• _ABOUT THIS TASK_
Find the line holding "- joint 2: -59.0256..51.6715" in the entries below. Give it again exactly, along with every line after it up to and including the line holding "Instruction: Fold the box".

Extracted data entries
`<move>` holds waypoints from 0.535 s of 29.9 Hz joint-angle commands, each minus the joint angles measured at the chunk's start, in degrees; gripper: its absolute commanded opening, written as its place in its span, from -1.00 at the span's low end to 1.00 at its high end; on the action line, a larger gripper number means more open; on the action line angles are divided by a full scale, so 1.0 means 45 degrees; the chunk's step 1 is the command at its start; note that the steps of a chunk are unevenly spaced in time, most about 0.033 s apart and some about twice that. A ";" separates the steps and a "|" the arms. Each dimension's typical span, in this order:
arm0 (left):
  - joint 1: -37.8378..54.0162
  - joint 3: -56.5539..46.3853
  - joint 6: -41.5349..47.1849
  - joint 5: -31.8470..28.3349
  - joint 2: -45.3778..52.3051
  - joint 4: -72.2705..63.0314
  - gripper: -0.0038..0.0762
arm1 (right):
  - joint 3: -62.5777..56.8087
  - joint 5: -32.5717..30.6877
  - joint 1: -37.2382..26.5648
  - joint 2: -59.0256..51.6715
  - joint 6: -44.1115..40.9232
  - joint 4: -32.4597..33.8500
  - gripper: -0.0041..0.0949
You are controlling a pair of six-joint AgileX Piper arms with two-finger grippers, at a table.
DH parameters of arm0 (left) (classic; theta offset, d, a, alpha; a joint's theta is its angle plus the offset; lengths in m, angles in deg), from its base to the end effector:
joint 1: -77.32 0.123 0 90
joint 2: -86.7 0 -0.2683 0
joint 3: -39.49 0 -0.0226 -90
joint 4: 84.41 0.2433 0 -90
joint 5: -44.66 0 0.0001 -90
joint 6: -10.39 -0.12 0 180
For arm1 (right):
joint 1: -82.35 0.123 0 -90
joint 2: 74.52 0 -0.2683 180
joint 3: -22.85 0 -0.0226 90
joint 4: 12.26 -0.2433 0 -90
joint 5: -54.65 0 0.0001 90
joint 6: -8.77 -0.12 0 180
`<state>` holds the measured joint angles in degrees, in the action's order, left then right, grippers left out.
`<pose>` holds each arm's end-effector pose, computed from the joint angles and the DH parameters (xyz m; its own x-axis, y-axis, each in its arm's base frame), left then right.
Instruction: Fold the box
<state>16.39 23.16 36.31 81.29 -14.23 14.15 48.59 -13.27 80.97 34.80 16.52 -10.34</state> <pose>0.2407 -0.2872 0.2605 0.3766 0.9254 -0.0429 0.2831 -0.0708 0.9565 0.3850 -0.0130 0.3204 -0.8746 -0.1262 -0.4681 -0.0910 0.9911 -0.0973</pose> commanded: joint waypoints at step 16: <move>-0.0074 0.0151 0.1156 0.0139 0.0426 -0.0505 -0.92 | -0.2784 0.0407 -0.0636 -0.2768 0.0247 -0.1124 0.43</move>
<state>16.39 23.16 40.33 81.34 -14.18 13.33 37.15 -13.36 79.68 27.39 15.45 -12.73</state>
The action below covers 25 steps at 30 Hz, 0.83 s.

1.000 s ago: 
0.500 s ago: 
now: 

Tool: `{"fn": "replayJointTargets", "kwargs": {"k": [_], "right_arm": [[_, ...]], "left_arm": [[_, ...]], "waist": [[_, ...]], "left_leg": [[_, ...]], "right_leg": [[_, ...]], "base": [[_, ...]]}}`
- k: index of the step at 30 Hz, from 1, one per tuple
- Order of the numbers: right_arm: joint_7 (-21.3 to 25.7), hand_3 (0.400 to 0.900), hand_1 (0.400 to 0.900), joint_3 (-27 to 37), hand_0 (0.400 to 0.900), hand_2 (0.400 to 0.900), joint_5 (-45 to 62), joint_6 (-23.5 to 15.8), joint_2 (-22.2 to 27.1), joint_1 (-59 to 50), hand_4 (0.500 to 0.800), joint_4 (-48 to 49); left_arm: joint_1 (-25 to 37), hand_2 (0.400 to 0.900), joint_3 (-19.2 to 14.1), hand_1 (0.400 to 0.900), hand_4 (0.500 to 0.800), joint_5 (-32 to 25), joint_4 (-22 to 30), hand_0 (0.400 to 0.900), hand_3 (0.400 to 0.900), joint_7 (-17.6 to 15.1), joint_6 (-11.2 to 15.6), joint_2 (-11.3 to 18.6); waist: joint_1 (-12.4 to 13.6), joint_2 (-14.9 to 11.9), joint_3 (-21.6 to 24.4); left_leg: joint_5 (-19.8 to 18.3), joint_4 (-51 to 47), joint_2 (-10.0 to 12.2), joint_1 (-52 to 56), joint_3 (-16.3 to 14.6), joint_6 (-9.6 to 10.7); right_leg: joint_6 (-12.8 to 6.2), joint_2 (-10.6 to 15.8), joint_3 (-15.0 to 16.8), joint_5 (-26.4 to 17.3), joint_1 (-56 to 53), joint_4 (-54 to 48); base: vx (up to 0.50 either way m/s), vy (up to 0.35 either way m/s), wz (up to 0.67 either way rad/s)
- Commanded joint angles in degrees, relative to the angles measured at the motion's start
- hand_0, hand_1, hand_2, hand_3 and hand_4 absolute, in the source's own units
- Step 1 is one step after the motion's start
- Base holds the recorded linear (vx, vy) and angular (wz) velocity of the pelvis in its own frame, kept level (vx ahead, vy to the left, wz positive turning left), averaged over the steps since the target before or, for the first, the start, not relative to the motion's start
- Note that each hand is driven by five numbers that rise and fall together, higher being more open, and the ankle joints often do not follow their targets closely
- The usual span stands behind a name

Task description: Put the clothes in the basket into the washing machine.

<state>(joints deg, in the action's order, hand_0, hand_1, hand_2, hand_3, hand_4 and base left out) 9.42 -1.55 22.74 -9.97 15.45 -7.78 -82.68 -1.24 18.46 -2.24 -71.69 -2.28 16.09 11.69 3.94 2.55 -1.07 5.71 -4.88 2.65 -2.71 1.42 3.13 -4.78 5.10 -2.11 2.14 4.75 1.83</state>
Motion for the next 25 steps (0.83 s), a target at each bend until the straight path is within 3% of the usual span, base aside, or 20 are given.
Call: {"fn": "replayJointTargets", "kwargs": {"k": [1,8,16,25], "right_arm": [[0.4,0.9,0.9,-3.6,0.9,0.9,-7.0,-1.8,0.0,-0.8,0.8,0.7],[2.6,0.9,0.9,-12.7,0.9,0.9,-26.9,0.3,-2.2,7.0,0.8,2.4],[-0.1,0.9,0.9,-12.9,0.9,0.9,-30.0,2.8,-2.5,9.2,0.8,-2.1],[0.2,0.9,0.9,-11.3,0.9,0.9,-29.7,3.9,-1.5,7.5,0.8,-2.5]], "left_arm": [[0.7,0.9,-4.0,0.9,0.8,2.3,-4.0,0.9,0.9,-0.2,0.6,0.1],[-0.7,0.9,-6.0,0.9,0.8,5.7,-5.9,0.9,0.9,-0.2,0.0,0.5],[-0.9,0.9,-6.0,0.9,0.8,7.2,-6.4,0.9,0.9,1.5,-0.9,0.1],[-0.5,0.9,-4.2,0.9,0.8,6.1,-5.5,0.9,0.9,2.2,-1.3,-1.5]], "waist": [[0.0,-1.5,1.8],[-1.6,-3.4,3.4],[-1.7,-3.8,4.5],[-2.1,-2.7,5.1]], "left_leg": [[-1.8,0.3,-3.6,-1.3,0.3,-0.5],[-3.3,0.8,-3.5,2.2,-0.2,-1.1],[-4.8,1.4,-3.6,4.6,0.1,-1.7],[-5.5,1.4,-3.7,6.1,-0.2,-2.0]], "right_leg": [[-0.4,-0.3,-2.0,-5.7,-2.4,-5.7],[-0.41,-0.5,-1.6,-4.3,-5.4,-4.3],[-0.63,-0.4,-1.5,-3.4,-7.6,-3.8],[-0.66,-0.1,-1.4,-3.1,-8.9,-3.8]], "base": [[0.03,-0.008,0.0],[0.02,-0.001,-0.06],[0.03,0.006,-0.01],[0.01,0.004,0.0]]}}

• _ANSWER SPACE_
  - joint 2: -59.0256..51.6715
  - joint 6: -44.1115..40.9232
  - joint 4: -32.4597..33.8500
  - gripper: -0.0041..0.0949
You are controlling a pair of six-joint AgileX Piper arms with two-finger grippers, at a table.
DH parameters of arm0 (left) (classic; theta offset, d, a, alpha; a joint's theta is its angle plus the offset; lengths in m, angles in deg), from its base to the end effector:
joint 1: -77.32 0.123 0 90
joint 2: -86.7 0 -0.2683 0
joint 3: -39.49 0 -0.0226 -90
joint 4: 84.41 0.2433 0 -90
joint 5: -44.66 0 0.0001 -90
joint 6: -10.39 -0.12 0 180
For arm1 (right):
joint 1: -82.35 0.123 0 -90
joint 2: 74.52 0 -0.2683 180
joint 3: -22.85 0 -0.0226 90
joint 4: 12.26 -0.2433 0 -90
joint 5: -54.65 0 0.0001 90
joint 6: -8.77 -0.12 0 180
`<state>` holds the measured joint angles in degrees, in the action's order, left then right, grippers left out.
`<pose>` holds each arm's end-effector pose, computed from the joint angles and the DH parameters (xyz m; its own x-axis, y-axis, each in its arm's base frame), left then right.
Instruction: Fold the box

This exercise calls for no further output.